» Task brief
Look through the data below for the string "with", and copy every line where it turns up.

» Data provided
*** Block opens ***

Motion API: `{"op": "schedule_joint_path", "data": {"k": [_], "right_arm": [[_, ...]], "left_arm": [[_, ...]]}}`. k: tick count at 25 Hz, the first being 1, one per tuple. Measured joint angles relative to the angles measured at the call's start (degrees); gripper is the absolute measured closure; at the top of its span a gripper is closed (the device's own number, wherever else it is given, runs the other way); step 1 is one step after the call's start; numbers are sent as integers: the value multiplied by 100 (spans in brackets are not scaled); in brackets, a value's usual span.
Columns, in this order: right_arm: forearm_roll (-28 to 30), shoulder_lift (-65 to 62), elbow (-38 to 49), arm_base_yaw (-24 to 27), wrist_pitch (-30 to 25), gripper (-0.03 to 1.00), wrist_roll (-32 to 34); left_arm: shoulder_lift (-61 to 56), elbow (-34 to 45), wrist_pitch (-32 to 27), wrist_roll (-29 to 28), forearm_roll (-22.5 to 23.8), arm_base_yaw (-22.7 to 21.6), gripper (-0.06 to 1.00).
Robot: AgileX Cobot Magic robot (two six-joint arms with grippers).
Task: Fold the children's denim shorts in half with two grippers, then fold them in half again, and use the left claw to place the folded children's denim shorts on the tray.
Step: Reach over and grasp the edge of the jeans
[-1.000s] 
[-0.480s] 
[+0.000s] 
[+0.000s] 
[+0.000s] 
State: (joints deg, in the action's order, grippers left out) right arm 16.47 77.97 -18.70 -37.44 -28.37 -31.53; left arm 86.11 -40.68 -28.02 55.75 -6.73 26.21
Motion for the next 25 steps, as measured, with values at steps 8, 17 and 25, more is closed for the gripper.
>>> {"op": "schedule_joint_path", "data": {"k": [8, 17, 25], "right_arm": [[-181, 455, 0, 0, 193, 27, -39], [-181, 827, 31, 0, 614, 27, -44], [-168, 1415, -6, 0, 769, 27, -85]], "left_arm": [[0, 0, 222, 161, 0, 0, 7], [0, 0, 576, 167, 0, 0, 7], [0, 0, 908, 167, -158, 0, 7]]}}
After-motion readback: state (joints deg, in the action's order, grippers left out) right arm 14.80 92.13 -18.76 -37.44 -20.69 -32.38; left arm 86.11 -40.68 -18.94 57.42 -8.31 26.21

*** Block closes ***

» Solved problem
Robot: AgileX Cobot Magic robot (two six-joint arms with grippers).
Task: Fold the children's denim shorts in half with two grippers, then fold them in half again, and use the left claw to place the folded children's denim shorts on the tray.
Motion for the next 25 steps, as measured, with values at steps 8, 17 and 25, more is closed for the gripper.

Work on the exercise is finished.